The National Immigration Law Center (NILC), Association of Asian Pacific Community Health Organizations (AAPCHO), National Council of Asian Pacific Americans (NCAPA), Empowering Pacific Islander Communities (EPIC) have endorsed the Compact Impact Fairness Act.
“AAPCHO applauds Senator Hirono, Congressman Case, and Congressman Womack for introducing the Compact Impact Fairness Act. This important bill builds on last year's Congressional action that restored COFA citizens' eligibility for Medicaid and allows COFA citizens to access all federal assistance programs,” Adam Carbullido, director of policy and advocacy at the Association of Asian Pacific Community Health Organizations (AAPCHO), said. “COFA citizens have been unjustly locked out of many federal programs for far too long, which has led to their social determinants of health being undermined and has contributed to their disparate health and mental health challenges. One example of the cruelty of this exclusion is COFA citizens' inability to obtain federal funeral assistance to bury loved ones who died from COVID-19. AAPCHO, our members, and our partners call on Congress to pass this bill and ensure these Pacific Islander communities can fairly and justly access all federal assistance programs.”
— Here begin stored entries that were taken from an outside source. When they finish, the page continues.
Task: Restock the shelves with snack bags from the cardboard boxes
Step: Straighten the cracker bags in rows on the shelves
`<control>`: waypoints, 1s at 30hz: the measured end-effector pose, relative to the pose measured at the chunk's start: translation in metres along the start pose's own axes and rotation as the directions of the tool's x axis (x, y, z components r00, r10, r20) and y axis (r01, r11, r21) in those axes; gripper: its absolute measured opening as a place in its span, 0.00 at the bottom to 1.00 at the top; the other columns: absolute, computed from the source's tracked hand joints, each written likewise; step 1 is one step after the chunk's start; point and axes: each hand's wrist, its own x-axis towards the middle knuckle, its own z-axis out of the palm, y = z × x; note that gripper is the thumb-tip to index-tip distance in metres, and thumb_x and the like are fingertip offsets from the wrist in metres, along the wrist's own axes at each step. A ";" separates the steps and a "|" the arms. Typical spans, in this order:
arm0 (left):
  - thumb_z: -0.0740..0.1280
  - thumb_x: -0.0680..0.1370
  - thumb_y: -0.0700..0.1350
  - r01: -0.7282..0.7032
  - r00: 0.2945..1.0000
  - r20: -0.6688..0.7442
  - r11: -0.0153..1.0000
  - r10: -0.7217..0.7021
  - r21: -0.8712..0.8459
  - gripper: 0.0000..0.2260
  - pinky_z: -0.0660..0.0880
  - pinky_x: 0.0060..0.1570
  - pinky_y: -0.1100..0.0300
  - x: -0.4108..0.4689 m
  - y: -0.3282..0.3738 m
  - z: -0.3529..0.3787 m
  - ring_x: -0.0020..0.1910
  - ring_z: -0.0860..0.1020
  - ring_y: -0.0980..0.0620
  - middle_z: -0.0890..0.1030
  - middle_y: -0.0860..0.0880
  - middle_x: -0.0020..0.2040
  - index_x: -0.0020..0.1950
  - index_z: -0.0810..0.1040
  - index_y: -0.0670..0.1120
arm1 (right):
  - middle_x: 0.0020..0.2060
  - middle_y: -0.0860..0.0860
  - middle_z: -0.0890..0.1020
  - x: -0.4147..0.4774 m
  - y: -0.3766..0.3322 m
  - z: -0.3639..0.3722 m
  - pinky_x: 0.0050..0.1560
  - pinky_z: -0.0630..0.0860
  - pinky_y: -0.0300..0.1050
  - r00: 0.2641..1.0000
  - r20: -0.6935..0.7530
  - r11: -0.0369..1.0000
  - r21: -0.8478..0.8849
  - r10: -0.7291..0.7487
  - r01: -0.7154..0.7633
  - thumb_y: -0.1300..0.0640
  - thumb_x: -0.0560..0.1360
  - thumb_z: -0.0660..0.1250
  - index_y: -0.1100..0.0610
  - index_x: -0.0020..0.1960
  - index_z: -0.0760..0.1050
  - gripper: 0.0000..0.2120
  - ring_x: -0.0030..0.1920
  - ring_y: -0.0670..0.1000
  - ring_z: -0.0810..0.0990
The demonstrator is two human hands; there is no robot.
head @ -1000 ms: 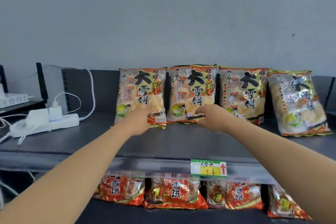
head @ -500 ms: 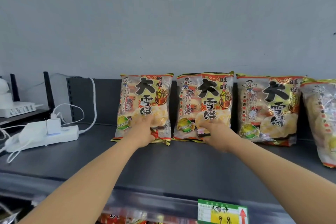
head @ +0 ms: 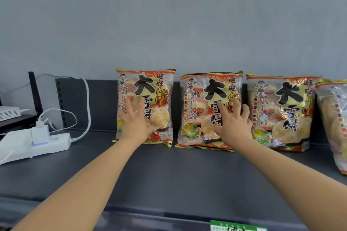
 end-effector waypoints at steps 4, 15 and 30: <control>0.70 0.75 0.52 -0.040 0.996 0.077 0.997 0.035 0.066 0.45 0.60 0.70 0.40 0.008 0.008 0.011 0.74 0.40 0.29 0.35 0.42 0.77 0.77 0.38 0.56 | 0.75 0.53 0.34 0.003 -0.003 0.008 0.63 0.69 0.63 0.997 0.051 0.997 0.056 0.049 -0.051 0.56 0.74 0.68 0.41 0.76 0.38 0.45 0.75 0.66 0.43; 0.68 0.76 0.45 -0.162 0.981 -0.080 0.970 0.178 0.180 0.38 0.72 0.62 0.44 -0.011 0.036 0.003 0.75 0.52 0.34 0.51 0.38 0.76 0.78 0.47 0.50 | 0.75 0.55 0.54 -0.012 0.014 -0.003 0.69 0.64 0.57 0.998 -0.038 0.998 -0.007 -0.058 0.058 0.52 0.76 0.62 0.50 0.76 0.50 0.33 0.75 0.60 0.53; 0.65 0.77 0.40 -0.730 0.682 0.182 0.677 0.709 0.097 0.25 0.74 0.54 0.49 -0.076 0.249 0.043 0.61 0.71 0.43 0.66 0.45 0.67 0.72 0.62 0.45 | 0.68 0.59 0.66 -0.024 0.212 -0.077 0.63 0.69 0.57 0.971 -0.026 0.957 -0.164 0.239 -0.240 0.60 0.75 0.61 0.59 0.74 0.58 0.28 0.65 0.65 0.65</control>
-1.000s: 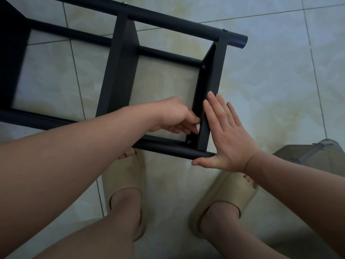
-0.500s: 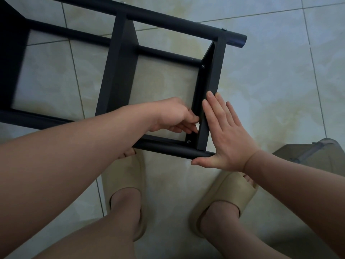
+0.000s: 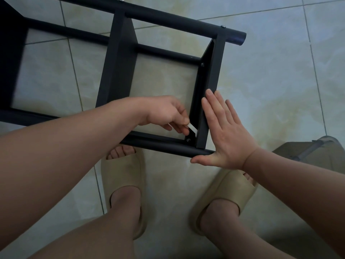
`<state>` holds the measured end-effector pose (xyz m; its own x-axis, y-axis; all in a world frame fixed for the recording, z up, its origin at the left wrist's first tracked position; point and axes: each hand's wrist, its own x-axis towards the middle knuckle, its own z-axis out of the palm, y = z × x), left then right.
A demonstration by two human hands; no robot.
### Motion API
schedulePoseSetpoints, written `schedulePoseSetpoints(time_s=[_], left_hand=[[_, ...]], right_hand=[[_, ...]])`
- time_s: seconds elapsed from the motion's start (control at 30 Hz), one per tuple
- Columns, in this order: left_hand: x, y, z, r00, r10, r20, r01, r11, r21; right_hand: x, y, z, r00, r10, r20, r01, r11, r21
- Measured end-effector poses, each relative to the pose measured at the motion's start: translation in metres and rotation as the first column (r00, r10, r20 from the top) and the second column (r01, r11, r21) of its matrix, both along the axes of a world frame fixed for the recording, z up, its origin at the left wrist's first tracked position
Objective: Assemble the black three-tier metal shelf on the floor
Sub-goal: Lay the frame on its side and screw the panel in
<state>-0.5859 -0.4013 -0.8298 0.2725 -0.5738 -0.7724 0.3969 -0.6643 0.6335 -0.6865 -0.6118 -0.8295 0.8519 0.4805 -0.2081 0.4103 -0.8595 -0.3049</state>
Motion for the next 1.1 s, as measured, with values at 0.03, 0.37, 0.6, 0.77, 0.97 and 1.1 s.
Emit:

"WAO is in full support of the Compact Impact Fairness Act. Senator Mazie Hirono's continuing fight for the COFA migrants in Hawai'i is not only uplifting our Micronesian community in Hawaii but across the nation as well, " Josie Howard, program director at We are Oceania, said. "This bill comes at the prefect time! Our community suffered greatly by the pandemic. In Hawaii we, Micronesians lost many love ones due to COVID yet we are not eligible to apply for the FEMA funeral reimbursement relief because were are COFA citizens. Bills like the CIFA brings hope and great sense of gratitude and deep appreciation to Senator Mazie Hirono and the other supporters of this bill in the congress. I pray that the bill will be well received by both houses and supported by the other congresses from states with great COFA populations, such as Arkansas, Texas, Oregon, Washington, Iowa, Arizona, Missouri, etc."